Records for this exercise:
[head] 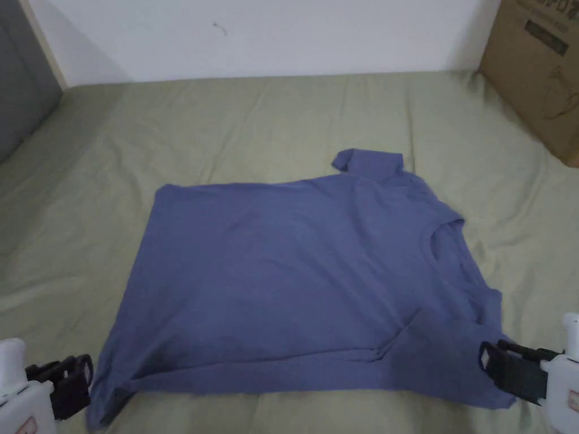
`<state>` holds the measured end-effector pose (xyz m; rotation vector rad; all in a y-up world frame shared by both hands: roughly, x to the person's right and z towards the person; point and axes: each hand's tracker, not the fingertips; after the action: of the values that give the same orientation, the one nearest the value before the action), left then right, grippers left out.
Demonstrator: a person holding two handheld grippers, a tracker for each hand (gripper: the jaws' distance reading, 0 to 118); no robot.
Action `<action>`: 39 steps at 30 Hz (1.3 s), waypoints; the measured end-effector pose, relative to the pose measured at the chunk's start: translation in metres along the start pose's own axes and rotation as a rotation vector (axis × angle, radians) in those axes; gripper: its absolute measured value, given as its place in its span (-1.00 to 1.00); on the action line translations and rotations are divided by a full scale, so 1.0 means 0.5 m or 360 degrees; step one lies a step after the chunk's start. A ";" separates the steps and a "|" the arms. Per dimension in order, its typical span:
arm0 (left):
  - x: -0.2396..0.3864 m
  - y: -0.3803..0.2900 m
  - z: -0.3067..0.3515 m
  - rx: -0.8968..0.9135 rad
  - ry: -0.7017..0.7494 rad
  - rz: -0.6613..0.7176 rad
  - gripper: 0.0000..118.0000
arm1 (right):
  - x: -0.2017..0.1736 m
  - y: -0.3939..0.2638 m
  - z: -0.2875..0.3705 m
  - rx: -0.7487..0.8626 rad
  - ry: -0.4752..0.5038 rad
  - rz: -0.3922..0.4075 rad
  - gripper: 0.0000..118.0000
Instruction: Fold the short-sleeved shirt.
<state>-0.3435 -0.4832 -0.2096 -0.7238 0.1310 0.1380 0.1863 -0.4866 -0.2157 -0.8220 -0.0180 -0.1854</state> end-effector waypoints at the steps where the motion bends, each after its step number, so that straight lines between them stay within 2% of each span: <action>1: 0.000 -0.018 -0.006 -0.0006 0.0036 -0.0012 -0.86 | -0.008 -0.018 0.003 0.0008 -0.0043 -0.0010 -0.96; 3: -0.003 -0.044 -0.022 -0.0125 0.0125 -0.0028 -0.95 | -0.010 -0.049 -0.006 -0.0006 -0.0103 -0.0067 -0.99; 5: -0.022 -0.063 -0.041 -0.0154 0.0052 -0.0006 -0.95 | 0.002 -0.067 -0.024 -0.0139 -0.0028 -0.0110 -0.99; 7: -0.016 -0.067 -0.044 -0.0140 0.0055 -0.0009 -0.89 | 0.007 -0.079 -0.030 -0.0144 -0.0066 -0.0138 -0.99; 9: -0.011 -0.066 -0.047 -0.0087 0.0077 -0.0105 -0.48 | 0.012 -0.083 -0.028 -0.0153 -0.0080 -0.0135 -0.99; 10: -0.007 -0.062 -0.052 -0.0086 0.0088 -0.0118 -0.34 | 0.016 -0.081 -0.027 -0.0152 -0.0086 -0.0142 -0.99; 11: -0.006 -0.056 -0.061 -0.0102 0.0069 -0.0114 -0.34 | 0.019 -0.078 -0.028 -0.0157 -0.0076 -0.0149 -0.99; 13: 0.001 -0.053 -0.080 -0.0169 -0.0020 -0.0089 0.56 | 0.020 -0.072 -0.026 -0.0160 -0.0074 -0.0163 -0.99; 14: 0.003 -0.055 -0.093 -0.0165 -0.0024 -0.0078 0.68 | 0.021 -0.069 -0.026 -0.0156 -0.0070 -0.0160 -0.99; 17: 0.012 -0.063 -0.141 -0.0303 -0.0018 -0.0114 0.59 | 0.023 -0.059 -0.031 -0.0151 -0.0079 -0.0150 -0.99; 18: 0.014 -0.064 -0.153 -0.0343 -0.0006 -0.0121 0.37 | 0.024 -0.057 -0.032 -0.0149 -0.0079 -0.0154 -0.99; 19: 0.016 -0.066 -0.166 -0.0363 -0.0007 -0.0116 -0.30 | 0.027 -0.055 -0.036 -0.0147 -0.0071 -0.0159 -0.99; 20: 0.018 -0.070 -0.176 -0.0427 0.0017 -0.0117 -0.86 | 0.030 -0.050 -0.043 -0.0154 -0.0059 -0.0161 -0.98; 21: 0.017 -0.074 -0.180 -0.0436 0.0048 -0.0121 -0.93 | 0.033 -0.045 -0.052 -0.0189 -0.0035 -0.0158 -0.83; 23: 0.013 -0.063 -0.170 -0.0420 0.0010 -0.0117 -0.97 | 0.040 -0.031 -0.079 -0.0279 -0.0064 -0.0114 0.21; 24: 0.013 -0.059 -0.160 -0.0408 0.0009 -0.0112 -0.97 | 0.043 -0.027 -0.092 -0.0289 -0.0089 -0.0092 0.53; 25: 0.010 -0.055 -0.155 -0.0399 -0.0006 -0.0100 -0.97 | 0.049 -0.019 -0.106 -0.0303 -0.0108 -0.0065 0.59; 28: 0.007 -0.048 -0.150 -0.0394 -0.0015 -0.0082 -0.97 | 0.068 0.005 -0.148 -0.0386 -0.0140 -0.0037 0.59; 30: 0.009 -0.048 -0.153 -0.0395 -0.0014 -0.0075 -0.97 | 0.084 0.004 -0.187 -0.0432 -0.0085 -0.0080 0.55; 32: 0.016 -0.049 -0.154 -0.0407 -0.0005 -0.0075 -0.97 | 0.094 -0.002 -0.227 -0.0599 -0.0049 -0.0153 -0.05; 33: 0.017 -0.050 -0.153 -0.0412 -0.0001 -0.0075 -0.97 | 0.092 -0.004 -0.226 -0.0562 -0.0090 -0.0148 -0.25; 34: 0.019 -0.050 -0.152 -0.0418 -0.0001 -0.0075 -0.97 | 0.087 -0.001 -0.211 -0.0502 -0.0211 -0.0108 -0.59; 35: 0.022 -0.050 -0.149 -0.0419 0.0002 -0.0076 -0.97 | 0.085 0.007 -0.188 -0.0464 -0.0075 -0.0075 -0.71; 36: 0.018 -0.050 -0.149 -0.0414 0.0003 -0.0082 -0.97 | 0.083 0.010 -0.175 -0.0461 -0.0101 -0.0075 -0.75; 37: 0.016 -0.048 -0.150 -0.0418 0.0002 -0.0089 -0.97 | 0.079 0.010 -0.159 -0.0444 -0.0105 -0.0086 -0.89; 39: 0.019 -0.039 -0.144 -0.0416 0.0009 -0.0108 -0.97 | 0.077 0.014 -0.134 -0.0389 -0.0065 -0.0122 -0.89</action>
<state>-0.3358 -0.5450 -0.2519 -0.9884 0.0943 0.0891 0.2216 -0.5371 -0.2630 -1.0693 -0.0660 -0.2461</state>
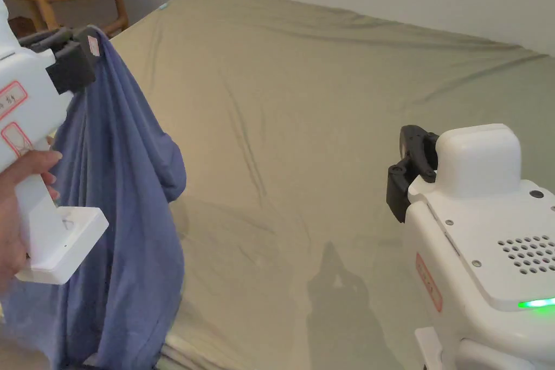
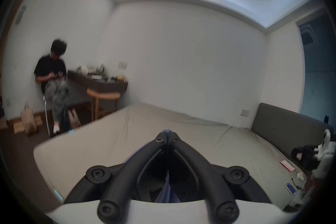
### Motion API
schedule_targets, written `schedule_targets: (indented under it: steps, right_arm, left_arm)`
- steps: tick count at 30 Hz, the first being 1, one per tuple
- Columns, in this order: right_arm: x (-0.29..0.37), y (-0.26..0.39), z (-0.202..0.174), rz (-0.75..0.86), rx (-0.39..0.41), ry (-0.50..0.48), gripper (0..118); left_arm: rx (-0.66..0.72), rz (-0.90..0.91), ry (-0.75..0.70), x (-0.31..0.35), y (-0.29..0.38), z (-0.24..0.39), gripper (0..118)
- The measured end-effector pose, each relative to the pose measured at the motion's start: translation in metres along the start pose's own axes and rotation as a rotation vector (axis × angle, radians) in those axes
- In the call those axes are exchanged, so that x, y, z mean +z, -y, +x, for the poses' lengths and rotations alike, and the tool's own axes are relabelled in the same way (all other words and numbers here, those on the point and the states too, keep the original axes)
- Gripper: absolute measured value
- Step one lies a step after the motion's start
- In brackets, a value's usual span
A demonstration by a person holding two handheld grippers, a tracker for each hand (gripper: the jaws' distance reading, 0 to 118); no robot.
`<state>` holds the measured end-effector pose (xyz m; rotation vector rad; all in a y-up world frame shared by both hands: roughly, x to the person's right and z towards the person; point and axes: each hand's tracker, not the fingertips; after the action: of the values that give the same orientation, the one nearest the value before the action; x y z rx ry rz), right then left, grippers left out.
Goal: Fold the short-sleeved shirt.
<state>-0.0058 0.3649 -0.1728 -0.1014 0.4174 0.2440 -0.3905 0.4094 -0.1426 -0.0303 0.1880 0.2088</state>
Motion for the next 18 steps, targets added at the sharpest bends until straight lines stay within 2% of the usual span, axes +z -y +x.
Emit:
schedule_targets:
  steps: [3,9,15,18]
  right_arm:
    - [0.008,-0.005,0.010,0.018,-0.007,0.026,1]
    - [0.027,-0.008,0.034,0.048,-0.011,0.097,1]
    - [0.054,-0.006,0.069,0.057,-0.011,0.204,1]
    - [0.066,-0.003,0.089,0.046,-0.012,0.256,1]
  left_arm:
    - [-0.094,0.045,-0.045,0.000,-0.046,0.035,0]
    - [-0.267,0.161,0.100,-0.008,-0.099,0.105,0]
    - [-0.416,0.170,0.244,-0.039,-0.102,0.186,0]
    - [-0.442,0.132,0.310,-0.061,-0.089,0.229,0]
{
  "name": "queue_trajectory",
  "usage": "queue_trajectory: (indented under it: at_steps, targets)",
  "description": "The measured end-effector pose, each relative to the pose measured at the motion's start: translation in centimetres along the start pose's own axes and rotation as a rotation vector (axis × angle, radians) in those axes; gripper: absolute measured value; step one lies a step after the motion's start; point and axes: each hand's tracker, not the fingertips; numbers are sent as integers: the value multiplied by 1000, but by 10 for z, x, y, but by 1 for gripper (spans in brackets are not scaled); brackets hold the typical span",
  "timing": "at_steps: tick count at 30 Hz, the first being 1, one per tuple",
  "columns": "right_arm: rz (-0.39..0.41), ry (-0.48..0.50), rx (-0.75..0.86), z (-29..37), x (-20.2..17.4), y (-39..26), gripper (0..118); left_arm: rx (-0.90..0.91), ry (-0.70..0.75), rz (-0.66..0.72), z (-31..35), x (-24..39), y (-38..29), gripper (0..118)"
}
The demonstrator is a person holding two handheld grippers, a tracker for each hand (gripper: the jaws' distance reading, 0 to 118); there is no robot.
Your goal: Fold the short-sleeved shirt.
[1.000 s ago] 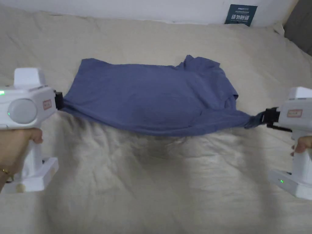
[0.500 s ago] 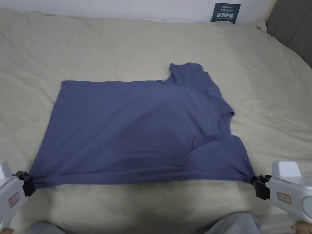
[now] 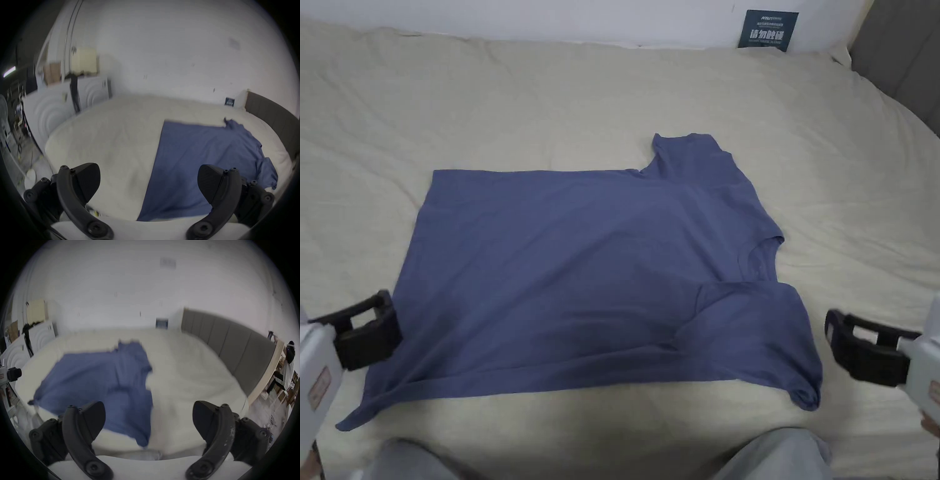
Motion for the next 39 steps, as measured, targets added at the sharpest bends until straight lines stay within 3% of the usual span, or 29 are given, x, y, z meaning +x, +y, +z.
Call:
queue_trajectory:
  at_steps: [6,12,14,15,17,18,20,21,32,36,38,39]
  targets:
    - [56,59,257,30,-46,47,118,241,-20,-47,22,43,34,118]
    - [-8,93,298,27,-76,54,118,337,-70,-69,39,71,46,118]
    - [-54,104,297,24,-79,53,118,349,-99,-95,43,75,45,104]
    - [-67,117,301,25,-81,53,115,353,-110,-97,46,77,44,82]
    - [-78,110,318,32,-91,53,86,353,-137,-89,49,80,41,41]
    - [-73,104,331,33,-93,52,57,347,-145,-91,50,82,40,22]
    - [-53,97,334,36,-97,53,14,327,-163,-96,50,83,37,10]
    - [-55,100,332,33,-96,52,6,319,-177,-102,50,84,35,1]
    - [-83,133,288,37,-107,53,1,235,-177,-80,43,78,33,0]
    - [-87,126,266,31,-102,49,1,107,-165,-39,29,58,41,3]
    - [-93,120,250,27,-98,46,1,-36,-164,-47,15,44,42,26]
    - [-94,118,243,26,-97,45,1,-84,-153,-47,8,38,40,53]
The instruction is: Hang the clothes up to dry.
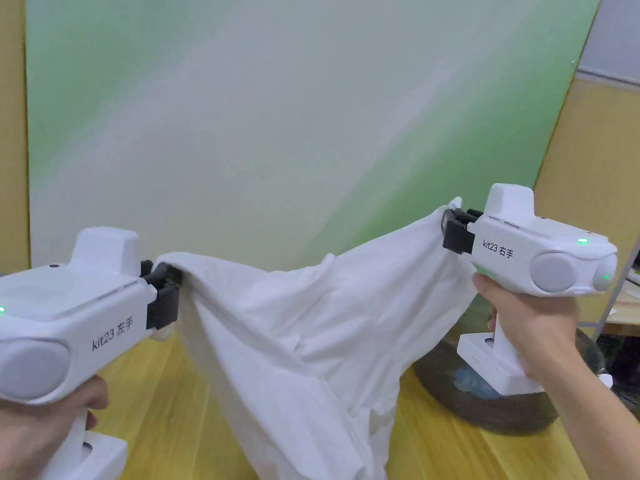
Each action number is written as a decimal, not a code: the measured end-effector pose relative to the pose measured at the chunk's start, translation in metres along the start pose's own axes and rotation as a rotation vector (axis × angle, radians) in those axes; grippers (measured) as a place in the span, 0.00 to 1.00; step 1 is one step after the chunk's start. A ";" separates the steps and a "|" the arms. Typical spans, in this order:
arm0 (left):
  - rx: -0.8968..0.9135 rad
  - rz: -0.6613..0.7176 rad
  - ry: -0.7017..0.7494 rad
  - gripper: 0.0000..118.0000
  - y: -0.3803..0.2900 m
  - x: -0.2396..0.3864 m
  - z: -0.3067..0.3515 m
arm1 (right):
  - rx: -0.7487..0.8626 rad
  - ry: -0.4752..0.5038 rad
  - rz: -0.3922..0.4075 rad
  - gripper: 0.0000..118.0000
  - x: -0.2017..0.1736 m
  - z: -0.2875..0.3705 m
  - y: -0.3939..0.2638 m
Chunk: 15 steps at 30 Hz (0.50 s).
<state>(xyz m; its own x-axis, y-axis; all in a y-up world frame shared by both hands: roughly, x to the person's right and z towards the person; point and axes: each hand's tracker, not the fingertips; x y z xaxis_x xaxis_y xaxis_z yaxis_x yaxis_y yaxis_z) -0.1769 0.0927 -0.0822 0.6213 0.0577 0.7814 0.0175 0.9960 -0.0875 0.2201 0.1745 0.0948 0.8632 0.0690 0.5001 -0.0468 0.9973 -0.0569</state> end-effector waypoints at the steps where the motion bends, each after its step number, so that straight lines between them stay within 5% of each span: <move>1: 0.026 0.009 -0.009 0.02 0.022 0.004 -0.005 | 0.032 -0.012 -0.005 0.07 0.005 0.007 0.017; 6: 0.195 -0.119 0.013 0.02 0.118 0.009 -0.016 | 0.178 -0.061 0.108 0.07 0.016 0.056 0.112; 9: 0.226 -0.107 -0.011 0.02 0.175 -0.002 -0.013 | 0.269 -0.102 0.049 0.07 0.027 0.080 0.162; 11: 0.270 0.011 -0.009 0.02 0.209 -0.009 -0.008 | 0.314 -0.164 0.092 0.07 0.029 0.094 0.194; 15: 0.338 -0.116 0.039 0.02 0.269 0.005 -0.003 | 0.398 -0.244 0.115 0.07 0.028 0.110 0.258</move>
<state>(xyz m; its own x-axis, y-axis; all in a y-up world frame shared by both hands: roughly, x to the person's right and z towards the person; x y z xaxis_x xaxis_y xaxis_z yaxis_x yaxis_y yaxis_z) -0.1669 0.3604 -0.1033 0.6600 -0.0529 0.7494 -0.1663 0.9625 0.2144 0.1769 0.4361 0.1891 0.7005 0.1361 0.7006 -0.3647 0.9121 0.1875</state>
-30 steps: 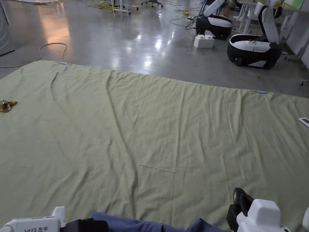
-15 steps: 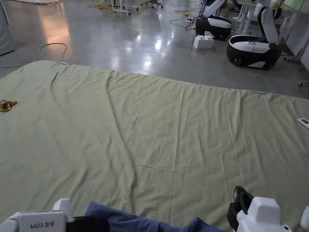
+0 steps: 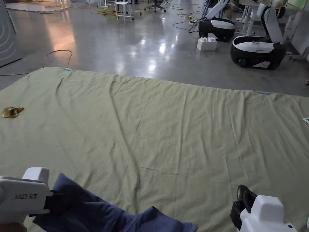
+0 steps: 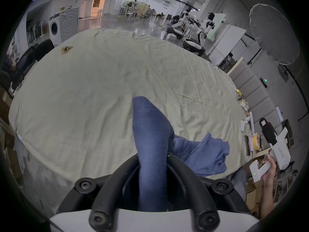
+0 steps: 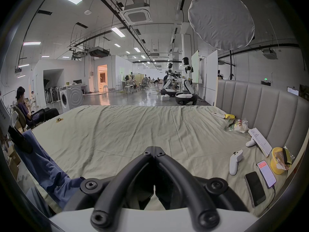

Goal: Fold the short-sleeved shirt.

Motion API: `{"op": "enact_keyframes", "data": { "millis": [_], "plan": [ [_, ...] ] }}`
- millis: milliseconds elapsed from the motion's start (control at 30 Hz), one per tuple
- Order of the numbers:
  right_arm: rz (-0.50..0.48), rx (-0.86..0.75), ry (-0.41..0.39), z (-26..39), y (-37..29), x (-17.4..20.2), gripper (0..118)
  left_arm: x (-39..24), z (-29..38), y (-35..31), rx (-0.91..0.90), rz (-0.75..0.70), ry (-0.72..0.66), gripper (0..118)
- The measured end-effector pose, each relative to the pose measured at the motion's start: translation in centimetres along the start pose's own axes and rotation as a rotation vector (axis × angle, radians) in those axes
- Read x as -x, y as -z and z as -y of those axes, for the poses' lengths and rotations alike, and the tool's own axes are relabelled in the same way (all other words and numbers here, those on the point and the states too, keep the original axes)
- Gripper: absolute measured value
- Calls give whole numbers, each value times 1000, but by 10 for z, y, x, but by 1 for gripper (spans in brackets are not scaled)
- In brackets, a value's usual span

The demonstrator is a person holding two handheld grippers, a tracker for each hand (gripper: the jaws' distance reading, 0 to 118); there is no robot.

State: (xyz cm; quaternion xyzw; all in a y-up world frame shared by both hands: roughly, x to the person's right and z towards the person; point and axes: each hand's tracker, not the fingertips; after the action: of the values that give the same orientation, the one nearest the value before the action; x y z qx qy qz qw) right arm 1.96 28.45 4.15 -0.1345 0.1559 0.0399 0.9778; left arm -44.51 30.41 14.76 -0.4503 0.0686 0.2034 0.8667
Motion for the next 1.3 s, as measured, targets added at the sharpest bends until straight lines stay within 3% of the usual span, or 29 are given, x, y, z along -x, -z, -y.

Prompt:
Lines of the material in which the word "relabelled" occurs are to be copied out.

Exercise result:
- In the call those axes are exchanged, so that x, y, z mean +z, -y, +x, for the poses' lengths and rotations alike, and the tool's own axes are relabelled in the same way (all other words and numbers here, those on the point and the states too, keep the original axes)
- Read x as -x, y as -z and z as -y of those axes, for the poses' lengths and rotations alike, and the tool's own axes are relabelled in the same way (all other words and numbers here, those on the point and the states too, keep the original axes)

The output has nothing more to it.